The data beneath this task is to be duplicated exactly, in its entirety.

DATA PROVIDED:
══════

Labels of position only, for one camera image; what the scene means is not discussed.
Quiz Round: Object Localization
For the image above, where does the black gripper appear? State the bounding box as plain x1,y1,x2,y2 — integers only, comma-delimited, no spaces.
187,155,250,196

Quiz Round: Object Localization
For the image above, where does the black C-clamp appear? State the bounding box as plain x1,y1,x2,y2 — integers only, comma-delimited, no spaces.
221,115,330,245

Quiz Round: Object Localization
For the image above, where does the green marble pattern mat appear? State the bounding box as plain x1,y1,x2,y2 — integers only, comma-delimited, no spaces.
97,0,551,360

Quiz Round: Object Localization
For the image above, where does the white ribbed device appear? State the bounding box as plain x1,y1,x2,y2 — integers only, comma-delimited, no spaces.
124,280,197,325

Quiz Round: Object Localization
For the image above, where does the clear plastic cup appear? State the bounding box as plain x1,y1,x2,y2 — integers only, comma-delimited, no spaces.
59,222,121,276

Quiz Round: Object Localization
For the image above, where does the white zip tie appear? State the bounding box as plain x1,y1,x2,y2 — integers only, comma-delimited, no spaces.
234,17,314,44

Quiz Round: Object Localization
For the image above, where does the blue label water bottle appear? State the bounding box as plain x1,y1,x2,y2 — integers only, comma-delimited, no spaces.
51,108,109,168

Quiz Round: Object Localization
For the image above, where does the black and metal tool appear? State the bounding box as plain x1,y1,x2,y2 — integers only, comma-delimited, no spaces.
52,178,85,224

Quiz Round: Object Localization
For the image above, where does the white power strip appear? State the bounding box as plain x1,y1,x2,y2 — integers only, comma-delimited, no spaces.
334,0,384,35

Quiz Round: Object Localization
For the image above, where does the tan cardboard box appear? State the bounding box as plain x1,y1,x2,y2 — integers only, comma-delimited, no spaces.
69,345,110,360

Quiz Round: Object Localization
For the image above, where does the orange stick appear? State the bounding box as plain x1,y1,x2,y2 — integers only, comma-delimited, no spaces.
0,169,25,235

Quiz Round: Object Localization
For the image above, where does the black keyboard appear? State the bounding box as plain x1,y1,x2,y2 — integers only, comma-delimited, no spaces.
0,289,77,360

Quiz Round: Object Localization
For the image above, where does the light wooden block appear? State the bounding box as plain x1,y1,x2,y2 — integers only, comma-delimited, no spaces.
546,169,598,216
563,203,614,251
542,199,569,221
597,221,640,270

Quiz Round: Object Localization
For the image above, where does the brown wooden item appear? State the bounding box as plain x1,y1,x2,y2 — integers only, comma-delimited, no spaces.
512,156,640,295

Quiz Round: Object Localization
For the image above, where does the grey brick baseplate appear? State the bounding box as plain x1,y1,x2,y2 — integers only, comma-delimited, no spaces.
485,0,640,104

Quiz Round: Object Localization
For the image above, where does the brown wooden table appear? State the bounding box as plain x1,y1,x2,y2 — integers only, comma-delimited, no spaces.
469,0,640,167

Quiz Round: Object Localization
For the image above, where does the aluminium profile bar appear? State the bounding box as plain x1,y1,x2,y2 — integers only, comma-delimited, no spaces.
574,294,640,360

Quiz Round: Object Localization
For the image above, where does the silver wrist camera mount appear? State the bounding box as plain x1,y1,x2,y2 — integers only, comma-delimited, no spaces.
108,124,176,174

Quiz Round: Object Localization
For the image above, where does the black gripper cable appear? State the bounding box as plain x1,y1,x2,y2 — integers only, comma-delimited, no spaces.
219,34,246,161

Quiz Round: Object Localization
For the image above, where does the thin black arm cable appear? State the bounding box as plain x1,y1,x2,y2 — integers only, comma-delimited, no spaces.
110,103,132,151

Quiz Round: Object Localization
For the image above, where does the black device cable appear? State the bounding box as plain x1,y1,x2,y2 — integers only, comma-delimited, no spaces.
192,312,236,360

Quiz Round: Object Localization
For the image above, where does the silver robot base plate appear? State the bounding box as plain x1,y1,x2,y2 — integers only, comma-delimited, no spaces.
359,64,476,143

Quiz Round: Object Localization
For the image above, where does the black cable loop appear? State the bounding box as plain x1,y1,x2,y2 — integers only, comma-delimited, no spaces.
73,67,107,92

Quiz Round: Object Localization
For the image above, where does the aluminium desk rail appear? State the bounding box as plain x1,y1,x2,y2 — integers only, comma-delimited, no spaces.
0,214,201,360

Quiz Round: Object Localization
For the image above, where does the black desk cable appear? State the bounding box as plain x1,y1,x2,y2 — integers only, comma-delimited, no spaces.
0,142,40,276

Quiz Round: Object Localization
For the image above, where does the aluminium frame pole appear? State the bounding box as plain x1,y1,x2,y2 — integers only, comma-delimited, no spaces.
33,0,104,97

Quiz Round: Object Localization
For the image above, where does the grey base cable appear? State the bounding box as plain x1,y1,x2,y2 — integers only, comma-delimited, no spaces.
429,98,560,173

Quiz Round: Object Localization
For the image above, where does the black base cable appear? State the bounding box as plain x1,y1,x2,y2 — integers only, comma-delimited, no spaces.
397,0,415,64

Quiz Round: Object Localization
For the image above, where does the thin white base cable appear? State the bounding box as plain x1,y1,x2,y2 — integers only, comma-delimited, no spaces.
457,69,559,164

══════

ANSWER BOX:
Labels of position only, for one camera image; what the scene means is not discussed.
Quiz Round: Object Localization
For the image above, where does the black gripper appear? State the bounding box as plain x1,y1,x2,y2 — integers only, comma-delimited, no spaces.
187,155,250,196

Quiz Round: Object Localization
For the image above, where does the black C-clamp appear? State the bounding box as plain x1,y1,x2,y2 — integers only, comma-delimited, no spaces.
221,115,330,245

Quiz Round: Object Localization
For the image above, where does the green marble pattern mat appear? State the bounding box as plain x1,y1,x2,y2 — integers only, comma-delimited, no spaces.
97,0,551,360

Quiz Round: Object Localization
For the image above, where does the white ribbed device appear? State the bounding box as plain x1,y1,x2,y2 — integers only, comma-delimited, no spaces.
124,280,197,325

Quiz Round: Object Localization
For the image above, where does the clear plastic cup appear? State the bounding box as plain x1,y1,x2,y2 — integers only, comma-delimited, no spaces.
59,222,121,276

Quiz Round: Object Localization
For the image above, where does the white zip tie appear? State the bounding box as plain x1,y1,x2,y2 — integers only, comma-delimited, no spaces.
234,17,314,44

Quiz Round: Object Localization
For the image above, where does the blue label water bottle appear? State the bounding box as plain x1,y1,x2,y2 — integers only, comma-delimited, no spaces.
51,108,109,168

Quiz Round: Object Localization
For the image above, where does the black and metal tool appear? State the bounding box as plain x1,y1,x2,y2 — integers only, comma-delimited, no spaces.
52,178,85,224

Quiz Round: Object Localization
For the image above, where does the white power strip appear? State the bounding box as plain x1,y1,x2,y2 — integers only, comma-delimited, no spaces.
334,0,384,35

Quiz Round: Object Localization
For the image above, where does the tan cardboard box appear? State the bounding box as plain x1,y1,x2,y2 — integers only, comma-delimited, no spaces.
69,345,110,360

Quiz Round: Object Localization
For the image above, where does the orange stick appear? State the bounding box as plain x1,y1,x2,y2 — integers only, comma-delimited, no spaces.
0,169,25,235

Quiz Round: Object Localization
For the image above, where does the black keyboard appear? State the bounding box as plain x1,y1,x2,y2 — integers only, comma-delimited, no spaces.
0,289,77,360

Quiz Round: Object Localization
For the image above, where does the light wooden block appear? State the bounding box as plain x1,y1,x2,y2 — integers only, comma-delimited, no spaces.
546,169,598,216
563,203,614,251
542,199,569,221
597,221,640,270

Quiz Round: Object Localization
For the image above, where does the brown wooden item appear? State the bounding box as plain x1,y1,x2,y2 — integers only, comma-delimited, no spaces.
512,156,640,295

Quiz Round: Object Localization
For the image above, where does the grey brick baseplate appear? State the bounding box as plain x1,y1,x2,y2 — integers only, comma-delimited, no spaces.
485,0,640,104

Quiz Round: Object Localization
For the image above, where does the brown wooden table appear? State the bounding box as plain x1,y1,x2,y2 — integers only, comma-delimited, no spaces.
469,0,640,167

Quiz Round: Object Localization
For the image above, where does the aluminium profile bar appear? State the bounding box as plain x1,y1,x2,y2 — integers only, comma-delimited, no spaces.
574,294,640,360

Quiz Round: Object Localization
For the image above, where does the silver wrist camera mount appear? State the bounding box as plain x1,y1,x2,y2 — integers only, comma-delimited, no spaces.
108,124,176,174

Quiz Round: Object Localization
For the image above, where does the black gripper cable appear? State the bounding box as plain x1,y1,x2,y2 — integers only, comma-delimited, no spaces.
219,34,246,161

Quiz Round: Object Localization
For the image above, where does the thin black arm cable appear? State the bounding box as plain x1,y1,x2,y2 — integers only, comma-delimited, no spaces.
110,103,132,151

Quiz Round: Object Localization
For the image above, where does the black device cable appear? State the bounding box as plain x1,y1,x2,y2 — integers only, comma-delimited, no spaces.
192,312,236,360

Quiz Round: Object Localization
For the image above, where does the silver robot base plate appear? State the bounding box as plain x1,y1,x2,y2 — integers only, comma-delimited, no spaces.
359,64,476,143

Quiz Round: Object Localization
For the image above, where does the black cable loop appear? State the bounding box as plain x1,y1,x2,y2 — integers only, comma-delimited, no spaces.
73,67,107,92

Quiz Round: Object Localization
For the image above, where does the aluminium desk rail appear? State the bounding box as plain x1,y1,x2,y2 — integers only, comma-delimited, no spaces.
0,214,201,360

Quiz Round: Object Localization
For the image above, where does the black desk cable appear? State the bounding box as plain x1,y1,x2,y2 — integers only, comma-delimited, no spaces.
0,142,40,276

Quiz Round: Object Localization
For the image above, where does the aluminium frame pole appear? State the bounding box as plain x1,y1,x2,y2 — integers only, comma-delimited, no spaces.
33,0,104,97

Quiz Round: Object Localization
For the image above, where does the grey base cable appear? State the bounding box as plain x1,y1,x2,y2 — integers only, comma-delimited, no spaces.
429,98,560,173

Quiz Round: Object Localization
For the image above, where does the black base cable appear? State the bounding box as plain x1,y1,x2,y2 — integers only, comma-delimited, no spaces.
397,0,415,64

Quiz Round: Object Localization
For the image above, where does the thin white base cable appear? State the bounding box as plain x1,y1,x2,y2 — integers only, comma-delimited, no spaces.
457,69,559,164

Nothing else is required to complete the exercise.